So, I went to hide from the world again the last few days.... everything just seems to be spinnning out of control again, and I hate it being the control freak that I am. I was blindsided on Friday by the U/S tech who called in a doc to look at the old right kidney... I guess it not only has an odd shape, but it has some anomalies on it.... JOY OH FREAKING JOY!!!!! You have got to be kidding me... just for once can something NOT be wrong with me??? So I have to wait for my doc and the Rad doc to chat and see if they need to biopsy the anomalies, which may or may not take just a needle, or possibly a hospital stay. This could ruin some very important plans that I have for this coming weekend, I am not happy about it, and neither is Kent.

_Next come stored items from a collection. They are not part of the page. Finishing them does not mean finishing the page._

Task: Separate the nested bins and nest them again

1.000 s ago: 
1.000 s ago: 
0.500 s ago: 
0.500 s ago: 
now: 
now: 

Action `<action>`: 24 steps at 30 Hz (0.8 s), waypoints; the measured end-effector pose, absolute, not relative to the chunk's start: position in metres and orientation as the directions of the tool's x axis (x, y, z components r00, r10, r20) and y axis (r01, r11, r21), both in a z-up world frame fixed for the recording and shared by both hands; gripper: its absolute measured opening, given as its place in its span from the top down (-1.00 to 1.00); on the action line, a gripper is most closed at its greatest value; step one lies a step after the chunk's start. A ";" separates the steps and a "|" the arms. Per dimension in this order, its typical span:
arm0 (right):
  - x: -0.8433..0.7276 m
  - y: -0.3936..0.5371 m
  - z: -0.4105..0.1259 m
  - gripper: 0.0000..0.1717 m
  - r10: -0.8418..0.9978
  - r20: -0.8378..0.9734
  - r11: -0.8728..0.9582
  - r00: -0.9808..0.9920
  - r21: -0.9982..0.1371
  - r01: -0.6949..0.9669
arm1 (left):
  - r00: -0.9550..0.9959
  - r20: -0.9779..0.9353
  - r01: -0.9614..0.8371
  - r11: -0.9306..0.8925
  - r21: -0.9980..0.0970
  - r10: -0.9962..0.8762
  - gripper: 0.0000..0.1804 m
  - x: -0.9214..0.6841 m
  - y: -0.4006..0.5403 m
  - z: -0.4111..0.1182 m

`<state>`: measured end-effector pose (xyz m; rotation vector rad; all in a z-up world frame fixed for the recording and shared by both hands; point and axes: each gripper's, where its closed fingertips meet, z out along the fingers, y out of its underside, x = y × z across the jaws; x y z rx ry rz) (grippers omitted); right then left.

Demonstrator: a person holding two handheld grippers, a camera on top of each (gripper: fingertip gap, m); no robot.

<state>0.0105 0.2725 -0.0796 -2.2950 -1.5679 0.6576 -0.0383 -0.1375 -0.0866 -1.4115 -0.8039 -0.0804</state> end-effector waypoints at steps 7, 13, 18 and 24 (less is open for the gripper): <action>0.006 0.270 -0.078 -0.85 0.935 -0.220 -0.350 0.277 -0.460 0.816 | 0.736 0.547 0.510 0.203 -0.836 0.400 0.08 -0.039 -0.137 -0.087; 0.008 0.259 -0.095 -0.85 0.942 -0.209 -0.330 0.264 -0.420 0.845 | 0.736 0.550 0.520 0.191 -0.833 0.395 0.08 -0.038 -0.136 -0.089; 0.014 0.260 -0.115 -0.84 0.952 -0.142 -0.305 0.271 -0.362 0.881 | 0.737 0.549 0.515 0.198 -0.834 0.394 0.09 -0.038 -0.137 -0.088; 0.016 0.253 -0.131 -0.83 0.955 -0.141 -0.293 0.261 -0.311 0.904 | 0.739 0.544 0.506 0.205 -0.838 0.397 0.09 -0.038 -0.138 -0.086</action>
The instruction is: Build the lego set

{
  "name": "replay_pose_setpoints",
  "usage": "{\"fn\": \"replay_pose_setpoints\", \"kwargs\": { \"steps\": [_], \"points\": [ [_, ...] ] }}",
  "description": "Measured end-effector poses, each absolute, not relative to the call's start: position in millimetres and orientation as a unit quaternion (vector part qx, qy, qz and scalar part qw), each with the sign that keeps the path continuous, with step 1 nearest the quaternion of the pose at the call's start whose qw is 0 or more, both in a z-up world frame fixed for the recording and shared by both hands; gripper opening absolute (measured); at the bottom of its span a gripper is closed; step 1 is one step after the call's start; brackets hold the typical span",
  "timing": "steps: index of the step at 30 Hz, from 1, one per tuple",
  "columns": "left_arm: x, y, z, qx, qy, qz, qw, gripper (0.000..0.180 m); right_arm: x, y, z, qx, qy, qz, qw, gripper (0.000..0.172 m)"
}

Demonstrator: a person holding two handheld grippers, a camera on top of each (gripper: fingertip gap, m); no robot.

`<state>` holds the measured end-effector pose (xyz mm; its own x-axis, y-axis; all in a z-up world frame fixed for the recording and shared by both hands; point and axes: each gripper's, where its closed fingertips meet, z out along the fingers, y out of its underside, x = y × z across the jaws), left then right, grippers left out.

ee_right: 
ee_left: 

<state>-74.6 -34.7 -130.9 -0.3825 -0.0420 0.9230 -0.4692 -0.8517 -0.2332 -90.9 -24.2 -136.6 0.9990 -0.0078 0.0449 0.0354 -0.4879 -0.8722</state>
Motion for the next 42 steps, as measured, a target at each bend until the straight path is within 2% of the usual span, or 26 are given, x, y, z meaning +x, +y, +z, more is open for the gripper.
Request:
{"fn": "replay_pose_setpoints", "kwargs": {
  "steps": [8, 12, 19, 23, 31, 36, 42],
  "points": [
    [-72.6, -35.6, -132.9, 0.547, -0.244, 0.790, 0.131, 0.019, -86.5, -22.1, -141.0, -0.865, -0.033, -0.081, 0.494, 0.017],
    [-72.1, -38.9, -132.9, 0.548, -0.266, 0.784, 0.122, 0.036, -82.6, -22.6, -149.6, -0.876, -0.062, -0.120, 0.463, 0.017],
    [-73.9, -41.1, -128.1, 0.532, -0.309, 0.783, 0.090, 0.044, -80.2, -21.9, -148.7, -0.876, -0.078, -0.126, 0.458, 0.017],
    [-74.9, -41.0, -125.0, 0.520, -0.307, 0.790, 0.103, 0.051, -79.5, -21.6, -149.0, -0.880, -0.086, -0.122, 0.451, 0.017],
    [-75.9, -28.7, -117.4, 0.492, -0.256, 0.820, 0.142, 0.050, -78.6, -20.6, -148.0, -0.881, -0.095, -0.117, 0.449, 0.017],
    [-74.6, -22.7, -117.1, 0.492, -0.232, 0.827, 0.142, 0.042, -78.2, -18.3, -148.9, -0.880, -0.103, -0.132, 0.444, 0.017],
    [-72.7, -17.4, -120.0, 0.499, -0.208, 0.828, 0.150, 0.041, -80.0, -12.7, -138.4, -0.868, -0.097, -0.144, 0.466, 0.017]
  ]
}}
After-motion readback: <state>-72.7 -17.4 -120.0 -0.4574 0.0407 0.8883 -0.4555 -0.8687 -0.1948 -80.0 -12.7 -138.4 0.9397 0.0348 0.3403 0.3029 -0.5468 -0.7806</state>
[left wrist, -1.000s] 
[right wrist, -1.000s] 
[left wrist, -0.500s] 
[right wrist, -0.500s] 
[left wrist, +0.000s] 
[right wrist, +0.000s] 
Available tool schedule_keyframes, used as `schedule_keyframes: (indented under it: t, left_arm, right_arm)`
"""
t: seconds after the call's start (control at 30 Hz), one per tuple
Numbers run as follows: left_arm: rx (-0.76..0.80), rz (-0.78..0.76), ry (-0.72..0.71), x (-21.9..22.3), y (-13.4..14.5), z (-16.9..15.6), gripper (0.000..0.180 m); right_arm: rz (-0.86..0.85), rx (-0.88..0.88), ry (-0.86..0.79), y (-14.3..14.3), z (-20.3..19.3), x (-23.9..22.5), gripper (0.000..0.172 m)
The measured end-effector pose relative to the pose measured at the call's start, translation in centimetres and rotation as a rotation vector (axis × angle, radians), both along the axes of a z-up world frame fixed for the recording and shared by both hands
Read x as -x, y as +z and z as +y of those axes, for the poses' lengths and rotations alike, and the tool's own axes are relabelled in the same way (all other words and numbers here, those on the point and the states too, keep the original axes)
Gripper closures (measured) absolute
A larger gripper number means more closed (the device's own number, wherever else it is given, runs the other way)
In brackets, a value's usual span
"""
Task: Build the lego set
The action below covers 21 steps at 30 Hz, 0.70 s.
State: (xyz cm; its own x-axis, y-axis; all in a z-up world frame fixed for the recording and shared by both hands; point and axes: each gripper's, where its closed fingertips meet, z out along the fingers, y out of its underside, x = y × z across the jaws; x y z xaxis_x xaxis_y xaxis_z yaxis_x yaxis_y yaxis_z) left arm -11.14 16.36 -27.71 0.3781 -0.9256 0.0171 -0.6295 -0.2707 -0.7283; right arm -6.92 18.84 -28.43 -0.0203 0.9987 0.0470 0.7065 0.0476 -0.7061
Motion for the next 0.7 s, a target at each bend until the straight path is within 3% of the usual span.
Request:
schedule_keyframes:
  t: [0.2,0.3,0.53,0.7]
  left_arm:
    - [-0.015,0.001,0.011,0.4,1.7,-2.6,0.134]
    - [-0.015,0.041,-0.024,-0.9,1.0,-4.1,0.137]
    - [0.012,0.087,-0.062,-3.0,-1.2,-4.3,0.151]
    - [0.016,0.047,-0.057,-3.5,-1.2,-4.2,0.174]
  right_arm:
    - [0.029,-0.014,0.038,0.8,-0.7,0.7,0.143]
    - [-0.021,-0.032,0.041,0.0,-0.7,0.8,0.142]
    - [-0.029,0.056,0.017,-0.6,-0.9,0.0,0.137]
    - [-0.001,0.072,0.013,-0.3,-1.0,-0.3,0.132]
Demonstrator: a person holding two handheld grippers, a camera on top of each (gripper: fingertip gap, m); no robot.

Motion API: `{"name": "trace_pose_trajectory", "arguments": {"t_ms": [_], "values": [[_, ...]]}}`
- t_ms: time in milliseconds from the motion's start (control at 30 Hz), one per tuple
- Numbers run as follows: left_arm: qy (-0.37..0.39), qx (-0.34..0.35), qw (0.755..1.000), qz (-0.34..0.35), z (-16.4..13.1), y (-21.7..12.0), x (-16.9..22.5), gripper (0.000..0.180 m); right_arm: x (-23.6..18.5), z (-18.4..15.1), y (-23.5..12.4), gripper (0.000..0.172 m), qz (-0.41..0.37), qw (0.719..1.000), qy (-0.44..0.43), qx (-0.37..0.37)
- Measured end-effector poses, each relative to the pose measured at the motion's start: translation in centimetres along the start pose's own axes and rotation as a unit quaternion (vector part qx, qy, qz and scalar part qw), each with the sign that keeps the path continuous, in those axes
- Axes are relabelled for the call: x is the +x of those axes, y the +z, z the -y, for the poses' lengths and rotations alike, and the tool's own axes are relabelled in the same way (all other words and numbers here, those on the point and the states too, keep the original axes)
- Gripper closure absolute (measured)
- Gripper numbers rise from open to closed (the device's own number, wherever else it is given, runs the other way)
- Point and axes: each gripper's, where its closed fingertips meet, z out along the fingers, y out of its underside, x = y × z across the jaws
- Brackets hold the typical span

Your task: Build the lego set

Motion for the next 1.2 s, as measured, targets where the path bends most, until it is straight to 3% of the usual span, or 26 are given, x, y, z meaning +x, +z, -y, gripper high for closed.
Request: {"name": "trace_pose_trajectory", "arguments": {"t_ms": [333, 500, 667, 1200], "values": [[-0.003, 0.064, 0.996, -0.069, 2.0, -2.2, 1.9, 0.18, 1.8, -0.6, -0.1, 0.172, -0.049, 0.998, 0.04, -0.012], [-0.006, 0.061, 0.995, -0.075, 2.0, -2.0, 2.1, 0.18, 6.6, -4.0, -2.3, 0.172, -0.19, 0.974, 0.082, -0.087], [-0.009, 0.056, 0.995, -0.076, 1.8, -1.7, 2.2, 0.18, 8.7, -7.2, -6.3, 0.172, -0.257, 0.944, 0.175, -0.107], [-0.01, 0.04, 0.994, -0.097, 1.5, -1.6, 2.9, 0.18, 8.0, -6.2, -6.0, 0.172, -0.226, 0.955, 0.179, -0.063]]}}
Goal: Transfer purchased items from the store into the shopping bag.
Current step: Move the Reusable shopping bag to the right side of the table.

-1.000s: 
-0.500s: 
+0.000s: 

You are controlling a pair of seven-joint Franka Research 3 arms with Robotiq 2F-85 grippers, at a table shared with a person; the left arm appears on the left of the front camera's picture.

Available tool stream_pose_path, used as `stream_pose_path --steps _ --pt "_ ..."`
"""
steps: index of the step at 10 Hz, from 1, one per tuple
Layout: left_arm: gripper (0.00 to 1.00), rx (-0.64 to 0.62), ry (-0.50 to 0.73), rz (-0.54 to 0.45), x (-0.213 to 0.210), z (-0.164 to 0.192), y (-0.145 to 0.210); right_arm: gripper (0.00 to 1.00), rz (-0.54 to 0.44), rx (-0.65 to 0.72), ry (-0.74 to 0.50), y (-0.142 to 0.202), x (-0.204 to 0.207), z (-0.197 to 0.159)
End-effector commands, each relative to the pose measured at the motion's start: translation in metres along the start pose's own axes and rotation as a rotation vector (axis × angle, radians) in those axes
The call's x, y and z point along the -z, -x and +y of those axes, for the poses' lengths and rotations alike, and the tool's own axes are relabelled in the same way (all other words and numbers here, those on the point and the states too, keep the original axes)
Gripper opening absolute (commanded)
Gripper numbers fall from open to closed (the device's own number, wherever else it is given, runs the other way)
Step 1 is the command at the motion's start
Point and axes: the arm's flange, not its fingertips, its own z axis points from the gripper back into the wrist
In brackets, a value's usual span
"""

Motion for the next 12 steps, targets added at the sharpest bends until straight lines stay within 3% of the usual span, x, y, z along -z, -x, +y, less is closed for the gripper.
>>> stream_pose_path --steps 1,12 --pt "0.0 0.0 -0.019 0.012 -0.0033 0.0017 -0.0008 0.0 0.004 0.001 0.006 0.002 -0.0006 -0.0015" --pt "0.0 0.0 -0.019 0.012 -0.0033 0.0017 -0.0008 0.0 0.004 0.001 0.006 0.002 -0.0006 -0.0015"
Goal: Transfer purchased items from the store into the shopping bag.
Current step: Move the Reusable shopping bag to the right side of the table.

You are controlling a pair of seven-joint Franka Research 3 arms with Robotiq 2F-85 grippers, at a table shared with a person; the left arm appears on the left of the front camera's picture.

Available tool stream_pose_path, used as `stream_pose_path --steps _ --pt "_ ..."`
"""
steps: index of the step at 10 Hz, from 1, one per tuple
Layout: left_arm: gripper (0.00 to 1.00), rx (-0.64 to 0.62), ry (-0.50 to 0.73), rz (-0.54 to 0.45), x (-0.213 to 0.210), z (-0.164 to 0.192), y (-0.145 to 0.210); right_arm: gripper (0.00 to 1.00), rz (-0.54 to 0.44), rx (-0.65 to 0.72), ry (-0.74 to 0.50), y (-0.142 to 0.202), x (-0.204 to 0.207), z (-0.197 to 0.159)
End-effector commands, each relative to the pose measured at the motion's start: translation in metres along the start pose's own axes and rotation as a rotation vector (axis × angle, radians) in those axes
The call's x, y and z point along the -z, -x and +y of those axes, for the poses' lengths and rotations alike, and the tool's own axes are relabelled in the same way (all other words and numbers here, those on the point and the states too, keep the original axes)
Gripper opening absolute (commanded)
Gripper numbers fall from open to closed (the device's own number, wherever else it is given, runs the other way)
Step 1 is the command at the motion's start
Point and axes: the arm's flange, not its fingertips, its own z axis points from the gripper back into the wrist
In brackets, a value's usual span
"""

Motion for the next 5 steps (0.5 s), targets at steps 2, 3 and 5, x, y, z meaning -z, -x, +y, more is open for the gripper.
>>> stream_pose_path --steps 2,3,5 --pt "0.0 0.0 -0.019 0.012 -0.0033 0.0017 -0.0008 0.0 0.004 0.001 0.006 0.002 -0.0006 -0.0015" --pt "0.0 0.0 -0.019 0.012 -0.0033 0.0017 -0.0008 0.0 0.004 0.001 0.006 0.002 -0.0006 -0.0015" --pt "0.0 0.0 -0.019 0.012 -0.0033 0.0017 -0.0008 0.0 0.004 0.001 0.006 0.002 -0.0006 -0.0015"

I haven't put up my tree yet, and I am not sure that I want to. Things just seem to not hold an importance for me like they used to. I haven't even done our cards yet, and I usually have them ready and out by now... but I haven't done a photot yet, and I love sending out photo cards... but alas that is just one more thing my heart isn't in. Of course it could be that I have already given Clark his biggest gift.... (Yeah, Yeah, but where in the hell was I supposed to hide a 5 foot tall tool chest??) and mine is going to be done on thursday... we (I) are getting HughesNet (satellite internet for the house, that is my Xmas gift. Of course Kent got tons of stuff already again, but most of it is little in size. Our tree is HUGE and such a pain in the ass to put up, that it has been something I do not look forward to at all anymore. Like I said it just doesn't hold the same fasination for me that it used to... frankly it is just one more year that I don't have.....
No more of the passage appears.